◆ YOUR INSTRUCTIONS
Report every line from the material that contains the word "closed".

◆ ENTRIES SUPPLIED
=====

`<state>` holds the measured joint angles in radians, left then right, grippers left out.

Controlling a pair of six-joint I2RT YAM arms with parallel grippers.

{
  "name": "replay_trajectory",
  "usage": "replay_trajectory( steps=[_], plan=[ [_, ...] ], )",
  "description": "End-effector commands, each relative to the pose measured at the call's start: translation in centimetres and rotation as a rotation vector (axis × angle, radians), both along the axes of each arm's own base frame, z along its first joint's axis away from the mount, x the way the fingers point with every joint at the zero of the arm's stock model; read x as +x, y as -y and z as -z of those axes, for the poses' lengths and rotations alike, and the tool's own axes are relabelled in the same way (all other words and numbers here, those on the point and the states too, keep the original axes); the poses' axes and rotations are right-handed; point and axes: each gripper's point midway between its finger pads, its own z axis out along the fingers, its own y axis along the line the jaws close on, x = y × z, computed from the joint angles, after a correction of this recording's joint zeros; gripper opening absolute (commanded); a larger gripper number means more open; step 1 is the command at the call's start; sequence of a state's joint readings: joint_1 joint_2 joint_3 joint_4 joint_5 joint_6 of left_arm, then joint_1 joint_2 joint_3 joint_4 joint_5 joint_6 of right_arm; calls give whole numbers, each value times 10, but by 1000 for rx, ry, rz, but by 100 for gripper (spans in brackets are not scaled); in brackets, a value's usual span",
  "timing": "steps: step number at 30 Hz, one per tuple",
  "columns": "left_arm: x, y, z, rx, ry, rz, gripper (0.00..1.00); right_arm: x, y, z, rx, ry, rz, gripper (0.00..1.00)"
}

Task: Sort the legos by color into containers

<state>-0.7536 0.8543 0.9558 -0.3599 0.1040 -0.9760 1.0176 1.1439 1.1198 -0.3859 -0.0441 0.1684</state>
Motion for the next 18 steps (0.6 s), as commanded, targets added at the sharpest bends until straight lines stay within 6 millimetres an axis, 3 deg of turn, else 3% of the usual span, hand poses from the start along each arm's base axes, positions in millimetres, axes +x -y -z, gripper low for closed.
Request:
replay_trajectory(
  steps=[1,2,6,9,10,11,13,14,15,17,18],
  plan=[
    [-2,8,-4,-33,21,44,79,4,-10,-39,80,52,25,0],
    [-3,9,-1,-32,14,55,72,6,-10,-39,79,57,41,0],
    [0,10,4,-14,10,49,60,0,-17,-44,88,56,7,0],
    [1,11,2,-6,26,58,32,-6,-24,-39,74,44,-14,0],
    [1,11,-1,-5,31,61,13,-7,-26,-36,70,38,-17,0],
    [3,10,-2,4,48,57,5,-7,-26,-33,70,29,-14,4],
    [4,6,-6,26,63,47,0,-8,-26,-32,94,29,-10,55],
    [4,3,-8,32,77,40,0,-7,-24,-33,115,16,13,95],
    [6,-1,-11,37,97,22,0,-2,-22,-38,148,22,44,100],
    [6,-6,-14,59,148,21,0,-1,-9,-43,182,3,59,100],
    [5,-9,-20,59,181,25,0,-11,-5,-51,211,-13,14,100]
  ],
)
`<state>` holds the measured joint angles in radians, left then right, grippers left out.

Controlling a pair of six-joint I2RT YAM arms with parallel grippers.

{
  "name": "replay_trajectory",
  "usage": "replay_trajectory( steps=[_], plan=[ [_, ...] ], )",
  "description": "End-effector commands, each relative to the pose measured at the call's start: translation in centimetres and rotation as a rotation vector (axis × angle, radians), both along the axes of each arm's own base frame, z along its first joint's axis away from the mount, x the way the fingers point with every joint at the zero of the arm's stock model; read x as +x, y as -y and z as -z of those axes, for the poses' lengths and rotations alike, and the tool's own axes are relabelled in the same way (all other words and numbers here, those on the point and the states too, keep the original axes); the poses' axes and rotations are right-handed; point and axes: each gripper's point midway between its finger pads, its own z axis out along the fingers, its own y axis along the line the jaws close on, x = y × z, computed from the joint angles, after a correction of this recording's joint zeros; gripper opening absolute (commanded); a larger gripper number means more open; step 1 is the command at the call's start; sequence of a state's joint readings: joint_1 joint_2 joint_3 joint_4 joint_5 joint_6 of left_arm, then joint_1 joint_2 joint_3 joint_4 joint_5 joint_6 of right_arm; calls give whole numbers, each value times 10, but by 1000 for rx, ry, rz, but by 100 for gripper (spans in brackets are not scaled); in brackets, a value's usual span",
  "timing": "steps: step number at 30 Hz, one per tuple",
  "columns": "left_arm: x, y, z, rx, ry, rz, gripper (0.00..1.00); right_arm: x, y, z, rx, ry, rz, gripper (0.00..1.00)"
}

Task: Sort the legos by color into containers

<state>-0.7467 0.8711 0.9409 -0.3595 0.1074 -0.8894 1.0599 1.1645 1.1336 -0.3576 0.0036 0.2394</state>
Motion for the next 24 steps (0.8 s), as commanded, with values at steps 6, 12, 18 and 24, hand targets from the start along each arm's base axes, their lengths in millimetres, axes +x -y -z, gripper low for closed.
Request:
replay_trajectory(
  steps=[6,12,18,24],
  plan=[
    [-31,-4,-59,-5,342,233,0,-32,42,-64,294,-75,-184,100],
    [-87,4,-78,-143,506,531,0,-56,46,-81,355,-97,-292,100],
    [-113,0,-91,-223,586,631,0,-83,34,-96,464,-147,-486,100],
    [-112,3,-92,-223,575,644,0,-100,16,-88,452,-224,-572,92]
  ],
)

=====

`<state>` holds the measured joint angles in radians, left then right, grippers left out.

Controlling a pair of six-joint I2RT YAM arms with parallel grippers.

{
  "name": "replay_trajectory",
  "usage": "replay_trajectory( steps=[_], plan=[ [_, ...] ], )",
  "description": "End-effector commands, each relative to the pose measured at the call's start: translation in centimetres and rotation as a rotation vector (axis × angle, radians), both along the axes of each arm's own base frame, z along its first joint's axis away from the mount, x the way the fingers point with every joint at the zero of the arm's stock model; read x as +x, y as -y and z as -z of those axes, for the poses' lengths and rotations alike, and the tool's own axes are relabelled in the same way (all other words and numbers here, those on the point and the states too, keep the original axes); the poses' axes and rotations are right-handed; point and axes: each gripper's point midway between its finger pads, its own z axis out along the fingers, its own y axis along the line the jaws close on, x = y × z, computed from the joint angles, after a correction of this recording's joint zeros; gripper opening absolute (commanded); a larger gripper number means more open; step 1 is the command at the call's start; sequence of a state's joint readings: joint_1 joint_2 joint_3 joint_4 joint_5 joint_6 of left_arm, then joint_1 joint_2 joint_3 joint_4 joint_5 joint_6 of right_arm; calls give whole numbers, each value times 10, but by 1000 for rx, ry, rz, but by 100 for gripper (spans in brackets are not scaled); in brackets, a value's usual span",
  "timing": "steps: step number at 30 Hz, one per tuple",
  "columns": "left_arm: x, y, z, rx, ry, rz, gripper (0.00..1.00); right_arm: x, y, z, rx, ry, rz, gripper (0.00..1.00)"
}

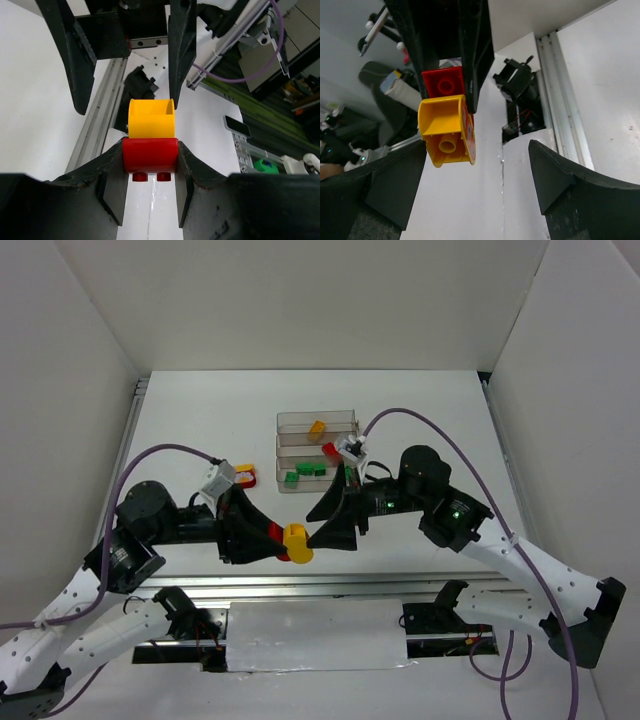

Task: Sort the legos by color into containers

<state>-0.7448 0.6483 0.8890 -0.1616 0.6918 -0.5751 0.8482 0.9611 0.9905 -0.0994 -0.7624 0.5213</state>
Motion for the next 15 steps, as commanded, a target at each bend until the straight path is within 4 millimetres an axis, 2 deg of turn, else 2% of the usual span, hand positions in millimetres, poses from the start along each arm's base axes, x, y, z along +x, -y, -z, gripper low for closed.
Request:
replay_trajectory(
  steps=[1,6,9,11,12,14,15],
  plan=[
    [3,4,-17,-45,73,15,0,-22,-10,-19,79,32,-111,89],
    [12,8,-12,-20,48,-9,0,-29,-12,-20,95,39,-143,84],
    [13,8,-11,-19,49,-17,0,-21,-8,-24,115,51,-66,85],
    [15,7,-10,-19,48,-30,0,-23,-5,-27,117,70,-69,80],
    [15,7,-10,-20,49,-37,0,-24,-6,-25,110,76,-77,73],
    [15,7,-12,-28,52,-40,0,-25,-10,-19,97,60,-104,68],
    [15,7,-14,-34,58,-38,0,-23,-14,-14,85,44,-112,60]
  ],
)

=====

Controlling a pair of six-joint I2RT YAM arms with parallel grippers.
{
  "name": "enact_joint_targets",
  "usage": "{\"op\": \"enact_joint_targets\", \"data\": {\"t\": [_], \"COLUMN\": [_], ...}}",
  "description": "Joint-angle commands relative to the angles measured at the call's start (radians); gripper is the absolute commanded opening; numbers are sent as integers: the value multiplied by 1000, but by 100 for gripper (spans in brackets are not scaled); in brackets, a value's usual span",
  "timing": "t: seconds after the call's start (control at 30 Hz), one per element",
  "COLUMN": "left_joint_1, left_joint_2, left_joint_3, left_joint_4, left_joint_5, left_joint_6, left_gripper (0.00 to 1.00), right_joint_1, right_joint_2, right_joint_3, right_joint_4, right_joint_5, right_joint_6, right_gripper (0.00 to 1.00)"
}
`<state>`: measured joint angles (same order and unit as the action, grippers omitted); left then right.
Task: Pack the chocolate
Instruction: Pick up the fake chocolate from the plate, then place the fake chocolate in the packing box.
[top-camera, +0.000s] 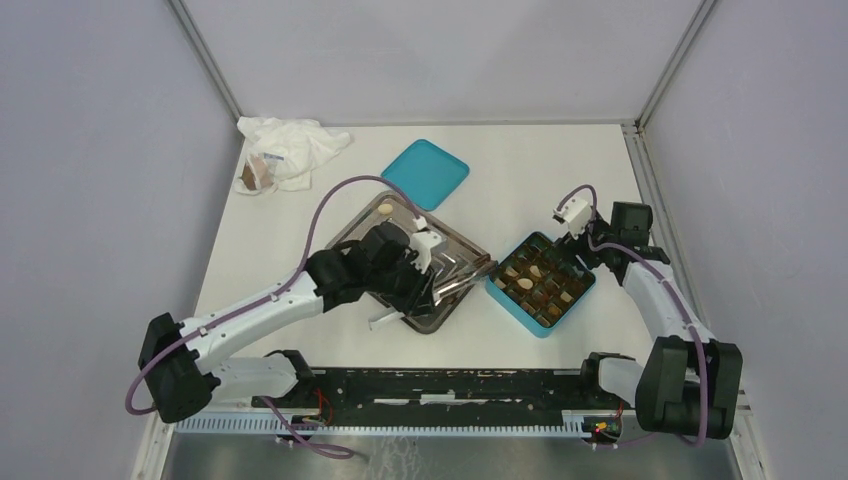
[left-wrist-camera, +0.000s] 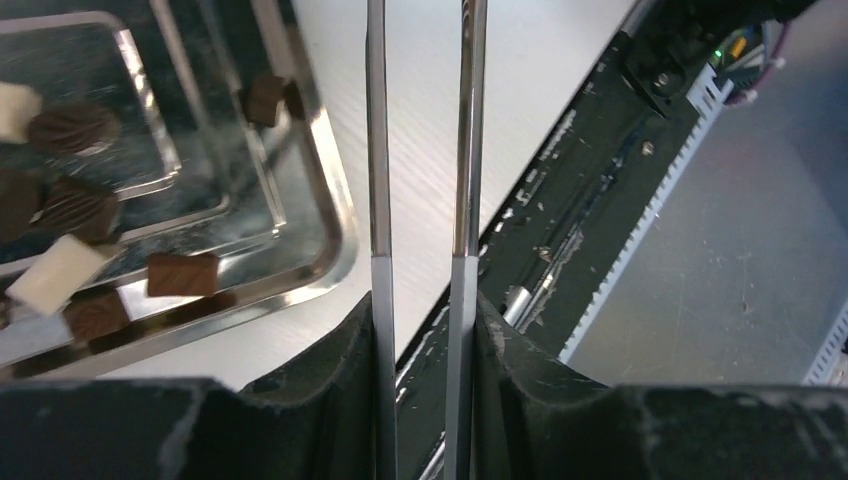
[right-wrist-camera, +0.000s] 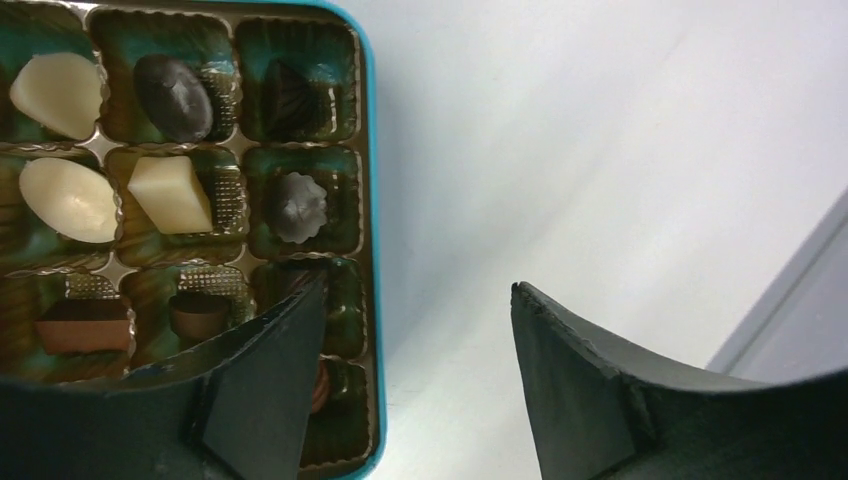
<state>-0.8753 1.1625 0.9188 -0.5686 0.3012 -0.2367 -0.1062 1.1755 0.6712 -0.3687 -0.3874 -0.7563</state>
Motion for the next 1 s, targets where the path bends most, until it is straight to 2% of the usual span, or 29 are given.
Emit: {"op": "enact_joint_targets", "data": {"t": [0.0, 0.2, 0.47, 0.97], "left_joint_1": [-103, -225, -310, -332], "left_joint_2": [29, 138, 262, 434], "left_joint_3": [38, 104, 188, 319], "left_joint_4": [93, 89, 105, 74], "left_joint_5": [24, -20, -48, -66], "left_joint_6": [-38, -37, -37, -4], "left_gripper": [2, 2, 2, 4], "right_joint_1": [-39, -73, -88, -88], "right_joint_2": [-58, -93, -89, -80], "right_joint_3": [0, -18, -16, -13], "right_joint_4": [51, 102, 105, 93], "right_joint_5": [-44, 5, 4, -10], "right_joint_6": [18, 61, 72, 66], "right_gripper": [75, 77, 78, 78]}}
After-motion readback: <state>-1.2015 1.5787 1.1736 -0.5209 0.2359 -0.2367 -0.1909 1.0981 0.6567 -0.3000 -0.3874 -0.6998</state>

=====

◆ EXERCISE RESPONSE
Motion for the next 18 steps (0.6 s), as commanded, targets added at the sharpest bends until straight lines stay within 6 millimetres an axis, 3 deg of turn, else 3% of the usual span, hand poses from the start along each arm's base axes, positions in millimetres, axes +x -y -z, gripper low for closed.
Motion for the next 24 steps (0.8 s), as commanded, with values at steps 6, 12, 18 and 24, hand targets from the start along each arm's base axes, their lengths in millimetres, axes +x -y -z, gripper low for closed.
Motion for the next 15 steps, as commanded, a target at each bend until the straight path is within 4 millimetres an axis, 2 deg of turn, else 2% of the usual span, hand positions in millimetres, poses from the start along each arm's base axes, x, y, z along +x, -y, -z, gripper low for closed.

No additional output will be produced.